The following picture appears, indicating that the python installation has been completed:

3. Install pyflink1.14

When using the pip command to install some python libraries, the download takes a long time because the default server is abroad. This article recommends using the Tsinghua mirror source.

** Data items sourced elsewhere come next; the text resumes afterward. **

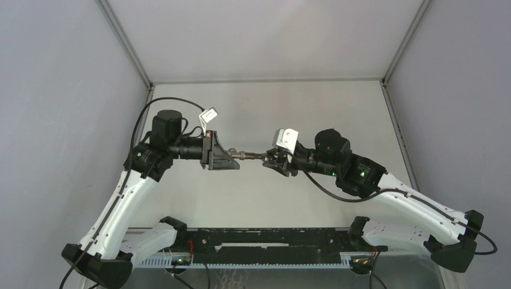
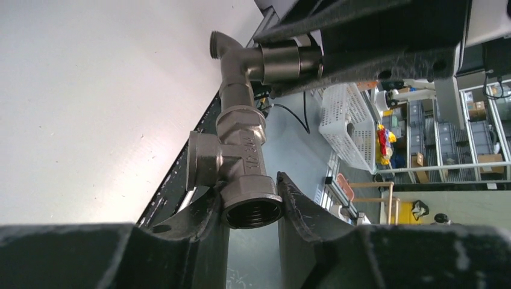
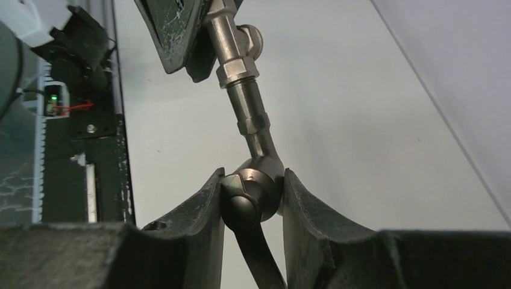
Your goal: Install the water faucets
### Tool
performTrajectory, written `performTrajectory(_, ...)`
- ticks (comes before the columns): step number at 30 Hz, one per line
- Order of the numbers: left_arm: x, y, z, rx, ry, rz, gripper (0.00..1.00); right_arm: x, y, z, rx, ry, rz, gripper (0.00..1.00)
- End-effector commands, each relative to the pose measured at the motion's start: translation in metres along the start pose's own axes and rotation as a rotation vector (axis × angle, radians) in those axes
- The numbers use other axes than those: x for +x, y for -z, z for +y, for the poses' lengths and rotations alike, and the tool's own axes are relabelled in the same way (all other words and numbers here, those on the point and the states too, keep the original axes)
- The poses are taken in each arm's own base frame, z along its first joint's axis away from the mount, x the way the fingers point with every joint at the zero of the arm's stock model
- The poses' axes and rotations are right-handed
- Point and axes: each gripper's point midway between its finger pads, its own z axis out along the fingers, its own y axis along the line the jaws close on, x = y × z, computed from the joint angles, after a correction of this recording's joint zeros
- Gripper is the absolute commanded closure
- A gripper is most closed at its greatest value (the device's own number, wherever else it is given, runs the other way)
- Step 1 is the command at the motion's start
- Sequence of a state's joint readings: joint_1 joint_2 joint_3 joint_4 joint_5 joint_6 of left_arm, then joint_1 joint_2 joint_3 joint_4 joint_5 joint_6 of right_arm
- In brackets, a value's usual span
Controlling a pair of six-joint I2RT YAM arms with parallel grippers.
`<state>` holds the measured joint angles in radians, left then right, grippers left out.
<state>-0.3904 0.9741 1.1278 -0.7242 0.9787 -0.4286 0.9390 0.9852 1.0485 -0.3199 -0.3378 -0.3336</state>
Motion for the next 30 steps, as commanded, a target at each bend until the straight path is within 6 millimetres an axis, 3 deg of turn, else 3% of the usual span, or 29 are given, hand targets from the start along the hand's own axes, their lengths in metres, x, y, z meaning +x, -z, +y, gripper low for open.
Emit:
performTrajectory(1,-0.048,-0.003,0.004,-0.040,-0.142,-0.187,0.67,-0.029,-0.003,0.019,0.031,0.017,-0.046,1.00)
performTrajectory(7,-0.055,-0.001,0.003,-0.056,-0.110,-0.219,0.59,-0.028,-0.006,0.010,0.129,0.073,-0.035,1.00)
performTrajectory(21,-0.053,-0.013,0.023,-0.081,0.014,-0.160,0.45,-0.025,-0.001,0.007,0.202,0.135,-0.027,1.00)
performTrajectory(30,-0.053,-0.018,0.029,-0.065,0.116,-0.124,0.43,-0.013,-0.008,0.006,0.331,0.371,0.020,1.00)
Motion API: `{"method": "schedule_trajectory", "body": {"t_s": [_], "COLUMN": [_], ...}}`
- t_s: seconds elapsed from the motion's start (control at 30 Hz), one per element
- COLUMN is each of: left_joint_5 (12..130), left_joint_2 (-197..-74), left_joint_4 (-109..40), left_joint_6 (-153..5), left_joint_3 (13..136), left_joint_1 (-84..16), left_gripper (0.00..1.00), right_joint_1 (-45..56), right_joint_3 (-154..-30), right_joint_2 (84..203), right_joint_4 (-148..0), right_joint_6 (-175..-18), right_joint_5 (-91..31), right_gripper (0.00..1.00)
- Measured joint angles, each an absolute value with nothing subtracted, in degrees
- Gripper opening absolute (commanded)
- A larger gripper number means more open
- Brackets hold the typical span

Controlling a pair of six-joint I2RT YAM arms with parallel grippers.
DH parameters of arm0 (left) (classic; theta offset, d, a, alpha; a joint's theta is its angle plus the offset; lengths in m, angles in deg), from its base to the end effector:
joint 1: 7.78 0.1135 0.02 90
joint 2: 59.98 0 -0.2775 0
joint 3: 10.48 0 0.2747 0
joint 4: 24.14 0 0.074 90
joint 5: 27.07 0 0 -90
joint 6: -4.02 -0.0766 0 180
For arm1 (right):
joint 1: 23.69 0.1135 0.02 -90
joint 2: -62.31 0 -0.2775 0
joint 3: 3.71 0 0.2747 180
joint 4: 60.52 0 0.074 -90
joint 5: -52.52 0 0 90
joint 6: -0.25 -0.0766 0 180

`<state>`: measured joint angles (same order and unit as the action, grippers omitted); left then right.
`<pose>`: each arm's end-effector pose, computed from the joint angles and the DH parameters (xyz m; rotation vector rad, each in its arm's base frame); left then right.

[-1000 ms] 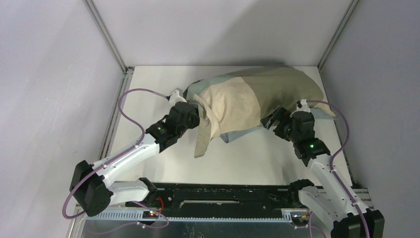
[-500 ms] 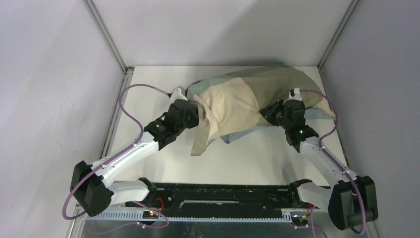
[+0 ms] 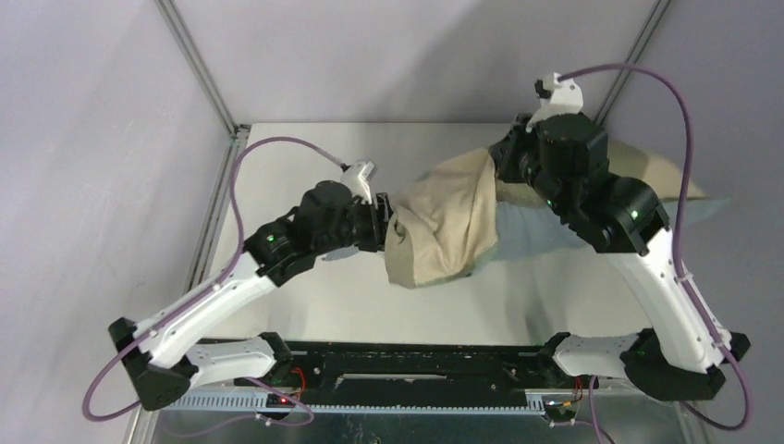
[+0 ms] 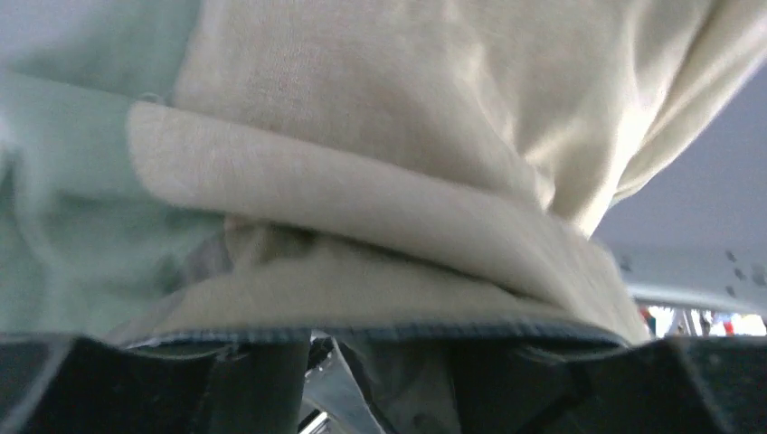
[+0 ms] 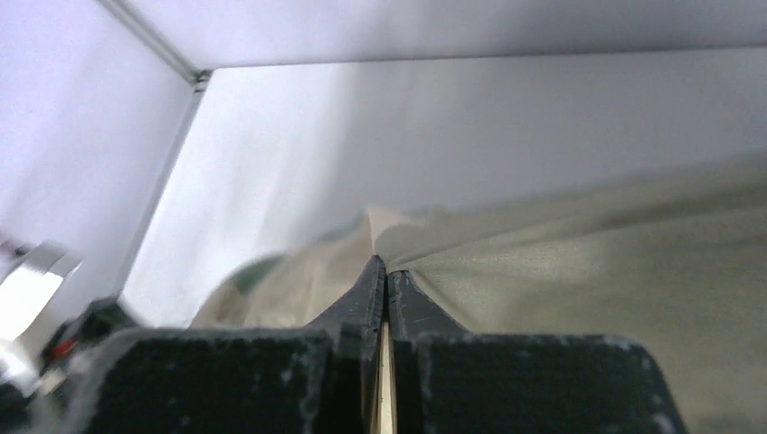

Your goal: Put the pillow into the pillowcase

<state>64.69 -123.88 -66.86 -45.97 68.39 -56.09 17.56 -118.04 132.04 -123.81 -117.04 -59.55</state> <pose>0.1955 -0.2230 0.3636 0.1800 2.1976 -0.9518 0.2120 0.1477 0.5202 0.0326 1.8975 0.4563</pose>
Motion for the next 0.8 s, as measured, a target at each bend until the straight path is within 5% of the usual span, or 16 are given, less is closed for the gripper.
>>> {"method": "schedule_trajectory", "body": {"t_s": [0.13, 0.4, 0.6, 0.8], "left_joint_5": [69.19, 69.15, 67.77, 62.28], "left_joint_2": [-118.63, -116.62, -112.80, -108.08], "left_joint_4": [-67.89, -69.47, -68.57, -69.92], "left_joint_6": [-44.29, -43.33, -42.56, -43.59], "left_joint_3": [69.01, 68.44, 61.53, 59.10], "left_joint_1": [-56.66, -51.22, -43.66, -40.84], "left_gripper": [0.78, 0.83, 0.96, 0.97], "right_joint_1": [15.51, 10.59, 12.34, 14.81], "right_joint_3": [-126.11, -136.25, -137.06, -140.18], "right_joint_2": [141.64, 178.20, 186.29, 175.84], "right_joint_4": [-126.06, -125.21, -125.54, -124.53], "right_joint_6": [-112.93, -109.76, -109.46, -107.88], "right_joint_5": [-61.12, -51.59, -47.24, -46.87], "right_gripper": [0.00, 0.00, 0.60, 0.78]}}
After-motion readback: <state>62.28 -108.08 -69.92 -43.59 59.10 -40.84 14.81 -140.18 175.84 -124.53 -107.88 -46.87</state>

Execute the following commands respectively to permanently replace the server with the Tsinghua mirror source

pip3 install pip -U
pip3 config set global.index-url https://pypi.tuna.tsinghua.edu.cn/simple
# "pip install pip -U" is the command used to execute the upgrade of pip;

Install pyflink1.14

python -m pip install apache-flink==1.14.4

If no error is reported, the installation is successful.

4. Test cases

Write java flink task as follows

package com.xw.flink;

import org.apache.flink.configuration.Configuration;
import org.apache.flink.python.PythonOptions;
import org.apache.flink.streaming.api.environment.StreamExecutionEnvironment;
import org.apache.flink.table.api.bridge.java.StreamTableEnvironment;

public class testPyhton {
    public static void main(String[] args) throws Exception {

// StreamExecutionEnvironment env = StreamExecutionEnvironment.createRemoteEnvironment("172.16.100.9",8081);
        StreamExecutionEnvironment env = StreamExecutionEnvironment.getExecutionEnvironment();

// EnvironmentSettings build = EnvironmentSettings.newInstance().inStreamingMode().useBlinkPlanner().build();
        StreamTableEnvironment tableEnv = StreamTableEnvironment.create(env);
        Configuration configuration = tableEnv.getConfig().getConfiguration();
        //Task name setting
        configuration.setString("pipeline.name", "dddddd");

//The location of the python-udf file on the server
        configuration.setString(PythonOptions.PYTHON_FILES, "/usr/local/phfile/test1.py");
// python execution environment
        configuration.setString(PythonOptions.PYTHON_CLIENT_EXECUTABLE, "/usr/local/bin/python3");
        configuration.setString(PythonOptions.PYTHON_EXECUTABLE,"/usr/local/bin/python3");
        tableEnv.executeSql("CREATE TEMPORARY SYSTEM FUNCTION FunctionName AS 'test1.FunctionName' LANGUAGE PYTHON");

        String sourceDDL = "CREATE TABLE table_source(" +
                    "column_name INT, " +
                    "vonvon STRING, " +
                    "bbm DOUBLE )" +
                "WITH(" +
                " 'connector' = 'jdbc', " +
                " 'driver'='com.mysql.cj.jdbc.Driver', " +
                " 'url'='jdbc:mysql://172.16.0.68:3306/titandb?rewriteBatchedStatements=true & amp;useUnicode=true & amp;characterEncoding=utf8 & amp;autoReconnect=true & amp;useSSL=false & amp; zeroDateTimeBehavior=convertToNull & amp;allowMultiQueries=true & amp;serverTimezone=GMT+8', " +
                " 'table-name'='abcd', " +
                " 'username'='root', " +
                " 'password'='root'," +
                " 'sink.buffer-flush.max-rows' = '20000'," +
                " 'sink.buffer-flush.interval' = '3000'" +
                ")";
        //Create table
        tableEnv.executeSql(sourceDDL);


        String tableSink = "CREATE TABLE table_sink (" +
                   "a INT," +
                    "b STRING," +
                    "c DOUBLE" +
                ") WITH (" +
                    "'connector'='print')";

        System.out.println(tableSink);
        //Create table
        tableEnv.executeSql(tableSink);
        // Python's custom function is used here
        String inserttable = "insert into table_sink(a,b,c) select column_name,FunctionName(vonvon),bbm from table_source";

        tableEnv.executeSql(inserttable);
// env.execute();
    }


}

python custom function

#!/usr/bin/env python3

from pyflink.table import DataTypes
from pyflink.table.udf import udf, ScalarFunction


@udf(input_types=DataTypes.STRING(), result_type=DataTypes.STRING())
def FunctionName(id):
    # output temperature: pandas.Series
    return f"{id}|123"

After packaging, submit it to flink-web for running, and you can see the output in the taskmanager console. The above code example is adjusted according to your actual situation. Of course, there needs to be a corresponding jar package under flink’s lib. Of course, the table API can also call the python-udf function normally, which has been verified.